Directions for this task = Output the entries below without any alteration.

Material shown =
- Opening Delimiter -
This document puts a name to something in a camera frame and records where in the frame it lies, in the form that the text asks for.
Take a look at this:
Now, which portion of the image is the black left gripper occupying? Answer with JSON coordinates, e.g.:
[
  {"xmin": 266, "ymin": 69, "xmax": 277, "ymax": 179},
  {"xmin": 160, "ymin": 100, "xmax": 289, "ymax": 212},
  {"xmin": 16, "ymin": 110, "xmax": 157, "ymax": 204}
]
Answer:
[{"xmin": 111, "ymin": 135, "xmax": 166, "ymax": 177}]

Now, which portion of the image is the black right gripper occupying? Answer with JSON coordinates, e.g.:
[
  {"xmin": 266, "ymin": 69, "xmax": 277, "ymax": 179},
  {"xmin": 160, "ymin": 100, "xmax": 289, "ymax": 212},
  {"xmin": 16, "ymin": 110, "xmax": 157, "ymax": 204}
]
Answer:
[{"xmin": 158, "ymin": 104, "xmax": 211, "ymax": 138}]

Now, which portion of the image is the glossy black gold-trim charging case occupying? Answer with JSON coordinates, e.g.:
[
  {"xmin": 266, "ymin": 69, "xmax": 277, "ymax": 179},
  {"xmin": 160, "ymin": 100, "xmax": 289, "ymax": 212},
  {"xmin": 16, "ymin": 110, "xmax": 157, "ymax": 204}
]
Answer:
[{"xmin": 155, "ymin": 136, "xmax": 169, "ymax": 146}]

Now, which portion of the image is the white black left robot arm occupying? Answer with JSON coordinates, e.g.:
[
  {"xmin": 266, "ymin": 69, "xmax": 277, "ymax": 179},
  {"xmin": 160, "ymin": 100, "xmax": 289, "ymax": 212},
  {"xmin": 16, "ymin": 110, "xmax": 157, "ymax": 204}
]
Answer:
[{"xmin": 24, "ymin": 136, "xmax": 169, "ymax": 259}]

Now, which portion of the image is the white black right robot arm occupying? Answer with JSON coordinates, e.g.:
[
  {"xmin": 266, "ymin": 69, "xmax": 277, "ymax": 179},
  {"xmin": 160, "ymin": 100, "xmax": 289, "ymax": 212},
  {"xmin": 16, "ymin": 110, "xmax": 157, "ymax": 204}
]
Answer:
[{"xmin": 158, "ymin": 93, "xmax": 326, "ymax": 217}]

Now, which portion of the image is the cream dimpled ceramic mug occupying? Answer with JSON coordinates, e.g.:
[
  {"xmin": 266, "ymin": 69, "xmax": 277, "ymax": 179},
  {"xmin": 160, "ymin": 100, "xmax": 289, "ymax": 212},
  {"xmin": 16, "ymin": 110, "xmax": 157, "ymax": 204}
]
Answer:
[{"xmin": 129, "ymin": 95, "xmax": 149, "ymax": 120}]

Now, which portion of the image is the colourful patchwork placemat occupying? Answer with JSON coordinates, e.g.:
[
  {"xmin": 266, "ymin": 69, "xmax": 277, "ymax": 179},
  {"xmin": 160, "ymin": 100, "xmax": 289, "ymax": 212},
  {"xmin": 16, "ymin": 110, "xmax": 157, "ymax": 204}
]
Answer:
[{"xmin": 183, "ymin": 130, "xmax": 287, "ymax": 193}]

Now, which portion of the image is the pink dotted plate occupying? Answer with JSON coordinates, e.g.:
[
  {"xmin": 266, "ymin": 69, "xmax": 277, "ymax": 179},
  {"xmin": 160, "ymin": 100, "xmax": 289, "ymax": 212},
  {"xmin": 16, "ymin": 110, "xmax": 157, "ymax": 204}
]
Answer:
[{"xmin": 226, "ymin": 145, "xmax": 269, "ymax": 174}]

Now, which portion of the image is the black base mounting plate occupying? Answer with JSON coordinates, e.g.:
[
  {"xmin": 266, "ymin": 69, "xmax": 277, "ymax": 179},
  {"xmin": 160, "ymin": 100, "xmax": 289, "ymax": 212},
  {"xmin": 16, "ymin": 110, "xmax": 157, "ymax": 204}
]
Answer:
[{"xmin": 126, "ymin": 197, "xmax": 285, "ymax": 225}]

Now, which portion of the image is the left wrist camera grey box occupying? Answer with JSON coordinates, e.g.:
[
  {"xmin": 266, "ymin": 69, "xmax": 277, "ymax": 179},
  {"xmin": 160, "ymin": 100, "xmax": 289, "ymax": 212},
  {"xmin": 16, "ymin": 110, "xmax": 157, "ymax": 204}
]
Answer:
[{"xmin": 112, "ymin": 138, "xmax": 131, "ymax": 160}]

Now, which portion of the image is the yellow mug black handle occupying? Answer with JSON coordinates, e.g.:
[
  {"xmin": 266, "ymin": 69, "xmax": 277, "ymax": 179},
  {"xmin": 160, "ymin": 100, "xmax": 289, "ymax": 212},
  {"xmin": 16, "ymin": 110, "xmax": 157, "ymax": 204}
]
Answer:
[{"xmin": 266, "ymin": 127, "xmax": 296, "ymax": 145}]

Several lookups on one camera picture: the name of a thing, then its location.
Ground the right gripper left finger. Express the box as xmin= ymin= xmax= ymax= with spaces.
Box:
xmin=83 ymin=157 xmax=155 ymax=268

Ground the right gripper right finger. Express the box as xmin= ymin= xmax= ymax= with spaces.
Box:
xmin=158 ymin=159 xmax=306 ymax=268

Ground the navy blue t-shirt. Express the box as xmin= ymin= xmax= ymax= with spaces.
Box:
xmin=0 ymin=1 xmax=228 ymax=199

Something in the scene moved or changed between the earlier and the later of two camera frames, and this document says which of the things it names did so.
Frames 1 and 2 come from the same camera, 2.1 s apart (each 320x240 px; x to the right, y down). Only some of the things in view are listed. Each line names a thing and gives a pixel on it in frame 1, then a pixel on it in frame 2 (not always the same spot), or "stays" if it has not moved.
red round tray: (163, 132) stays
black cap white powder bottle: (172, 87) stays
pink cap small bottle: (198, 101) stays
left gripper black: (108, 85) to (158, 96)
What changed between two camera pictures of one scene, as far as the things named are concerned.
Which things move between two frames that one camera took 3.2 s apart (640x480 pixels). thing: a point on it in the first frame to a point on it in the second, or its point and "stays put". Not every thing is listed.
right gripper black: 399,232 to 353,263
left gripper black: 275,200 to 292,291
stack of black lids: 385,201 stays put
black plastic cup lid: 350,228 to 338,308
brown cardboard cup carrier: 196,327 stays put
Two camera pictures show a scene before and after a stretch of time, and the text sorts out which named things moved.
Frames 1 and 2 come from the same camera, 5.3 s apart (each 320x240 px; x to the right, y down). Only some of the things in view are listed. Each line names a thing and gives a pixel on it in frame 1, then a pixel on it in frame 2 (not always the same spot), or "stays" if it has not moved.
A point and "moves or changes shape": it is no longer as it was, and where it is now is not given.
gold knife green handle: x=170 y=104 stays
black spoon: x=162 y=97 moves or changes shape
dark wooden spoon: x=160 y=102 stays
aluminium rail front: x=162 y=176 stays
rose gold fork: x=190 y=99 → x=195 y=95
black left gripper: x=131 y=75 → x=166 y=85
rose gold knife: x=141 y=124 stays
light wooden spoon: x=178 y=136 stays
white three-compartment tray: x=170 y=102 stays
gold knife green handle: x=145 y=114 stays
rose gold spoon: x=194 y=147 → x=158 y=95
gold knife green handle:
- Closing Delimiter -
Task output =
This document puts a name to something in a camera frame and records where in the frame it lies, in the form that the text asks for.
Take a look at this:
Now, which portion of the image is the black left gripper occupying? Answer with JSON coordinates, e.g.:
[
  {"xmin": 266, "ymin": 69, "xmax": 277, "ymax": 179},
  {"xmin": 160, "ymin": 100, "xmax": 289, "ymax": 212},
  {"xmin": 16, "ymin": 110, "xmax": 157, "ymax": 204}
]
Answer:
[{"xmin": 111, "ymin": 135, "xmax": 166, "ymax": 177}]

Now, which portion of the image is the black right gripper occupying? Answer with JSON coordinates, e.g.:
[
  {"xmin": 266, "ymin": 69, "xmax": 277, "ymax": 179},
  {"xmin": 160, "ymin": 100, "xmax": 289, "ymax": 212},
  {"xmin": 16, "ymin": 110, "xmax": 157, "ymax": 204}
]
Answer:
[{"xmin": 158, "ymin": 104, "xmax": 211, "ymax": 138}]

Now, which portion of the image is the glossy black gold-trim charging case occupying? Answer with JSON coordinates, e.g.:
[
  {"xmin": 266, "ymin": 69, "xmax": 277, "ymax": 179},
  {"xmin": 160, "ymin": 100, "xmax": 289, "ymax": 212},
  {"xmin": 16, "ymin": 110, "xmax": 157, "ymax": 204}
]
Answer:
[{"xmin": 155, "ymin": 136, "xmax": 169, "ymax": 146}]

Now, which portion of the image is the white black left robot arm occupying? Answer with JSON coordinates, e.g.:
[
  {"xmin": 266, "ymin": 69, "xmax": 277, "ymax": 179},
  {"xmin": 160, "ymin": 100, "xmax": 289, "ymax": 212},
  {"xmin": 16, "ymin": 110, "xmax": 157, "ymax": 204}
]
Answer:
[{"xmin": 24, "ymin": 136, "xmax": 169, "ymax": 259}]

Now, which portion of the image is the white black right robot arm occupying? Answer with JSON coordinates, e.g.:
[
  {"xmin": 266, "ymin": 69, "xmax": 277, "ymax": 179},
  {"xmin": 160, "ymin": 100, "xmax": 289, "ymax": 212},
  {"xmin": 16, "ymin": 110, "xmax": 157, "ymax": 204}
]
Answer:
[{"xmin": 158, "ymin": 93, "xmax": 326, "ymax": 217}]

Now, which portion of the image is the cream dimpled ceramic mug occupying? Answer with JSON coordinates, e.g.:
[
  {"xmin": 266, "ymin": 69, "xmax": 277, "ymax": 179},
  {"xmin": 160, "ymin": 100, "xmax": 289, "ymax": 212},
  {"xmin": 16, "ymin": 110, "xmax": 157, "ymax": 204}
]
Answer:
[{"xmin": 129, "ymin": 95, "xmax": 149, "ymax": 120}]

Now, which portion of the image is the colourful patchwork placemat occupying? Answer with JSON coordinates, e.g.:
[
  {"xmin": 266, "ymin": 69, "xmax": 277, "ymax": 179},
  {"xmin": 160, "ymin": 100, "xmax": 289, "ymax": 212},
  {"xmin": 16, "ymin": 110, "xmax": 157, "ymax": 204}
]
Answer:
[{"xmin": 183, "ymin": 130, "xmax": 287, "ymax": 193}]

Now, which portion of the image is the pink dotted plate occupying? Answer with JSON coordinates, e.g.:
[
  {"xmin": 266, "ymin": 69, "xmax": 277, "ymax": 179},
  {"xmin": 160, "ymin": 100, "xmax": 289, "ymax": 212},
  {"xmin": 16, "ymin": 110, "xmax": 157, "ymax": 204}
]
Answer:
[{"xmin": 226, "ymin": 145, "xmax": 269, "ymax": 174}]

Now, which portion of the image is the black base mounting plate occupying? Answer with JSON coordinates, e.g.:
[
  {"xmin": 266, "ymin": 69, "xmax": 277, "ymax": 179},
  {"xmin": 160, "ymin": 100, "xmax": 289, "ymax": 212},
  {"xmin": 16, "ymin": 110, "xmax": 157, "ymax": 204}
]
Answer:
[{"xmin": 126, "ymin": 197, "xmax": 285, "ymax": 225}]

Now, which portion of the image is the left wrist camera grey box occupying? Answer with JSON coordinates, e.g.:
[
  {"xmin": 266, "ymin": 69, "xmax": 277, "ymax": 179},
  {"xmin": 160, "ymin": 100, "xmax": 289, "ymax": 212},
  {"xmin": 16, "ymin": 110, "xmax": 157, "ymax": 204}
]
Answer:
[{"xmin": 112, "ymin": 138, "xmax": 131, "ymax": 160}]

Now, which portion of the image is the yellow mug black handle occupying? Answer with JSON coordinates, e.g.:
[
  {"xmin": 266, "ymin": 69, "xmax": 277, "ymax": 179},
  {"xmin": 160, "ymin": 100, "xmax": 289, "ymax": 212},
  {"xmin": 16, "ymin": 110, "xmax": 157, "ymax": 204}
]
Answer:
[{"xmin": 266, "ymin": 127, "xmax": 296, "ymax": 145}]

Several lookups on one camera picture: the name of a thing, then its location.
Ground the right gripper left finger. Express the box as xmin= ymin= xmax= ymax= with spaces.
Box:
xmin=83 ymin=157 xmax=155 ymax=268

Ground the right gripper right finger. Express the box as xmin= ymin= xmax= ymax= with spaces.
Box:
xmin=158 ymin=159 xmax=306 ymax=268

Ground the navy blue t-shirt. Express the box as xmin= ymin= xmax= ymax= with spaces.
Box:
xmin=0 ymin=1 xmax=228 ymax=199

Something in the scene moved or changed between the earlier and the later of two camera frames, and this document says which of the things it names did so.
Frames 1 and 2 come from the same camera, 2.1 s apart (each 320x240 px; x to the right, y down). Only some of the things in view are listed. Each line names a thing and gives a pixel on it in frame 1, then a pixel on it in frame 2 (not always the same spot), or "stays" if it has not moved.
red round tray: (163, 132) stays
black cap white powder bottle: (172, 87) stays
pink cap small bottle: (198, 101) stays
left gripper black: (108, 85) to (158, 96)
What changed between two camera pictures of one scene, as far as the things named are concerned.
Which things move between two frames that one camera took 3.2 s apart (640x480 pixels). thing: a point on it in the first frame to a point on it in the second, or its point and "stays put". Not every thing is listed.
right gripper black: 399,232 to 353,263
left gripper black: 275,200 to 292,291
stack of black lids: 385,201 stays put
black plastic cup lid: 350,228 to 338,308
brown cardboard cup carrier: 196,327 stays put
Two camera pictures show a scene before and after a stretch of time, and the text sorts out which named things moved.
Frames 1 and 2 come from the same camera, 5.3 s apart (each 320x240 px; x to the right, y down). Only some of the things in view are listed. Each line names a thing and gives a pixel on it in frame 1, then a pixel on it in frame 2 (not always the same spot), or "stays" if it has not moved.
A point and "moves or changes shape": it is no longer as it was, and where it is now is not given.
gold knife green handle: x=170 y=104 stays
black spoon: x=162 y=97 moves or changes shape
dark wooden spoon: x=160 y=102 stays
aluminium rail front: x=162 y=176 stays
rose gold fork: x=190 y=99 → x=195 y=95
black left gripper: x=131 y=75 → x=166 y=85
rose gold knife: x=141 y=124 stays
light wooden spoon: x=178 y=136 stays
white three-compartment tray: x=170 y=102 stays
gold knife green handle: x=145 y=114 stays
rose gold spoon: x=194 y=147 → x=158 y=95
gold knife green handle:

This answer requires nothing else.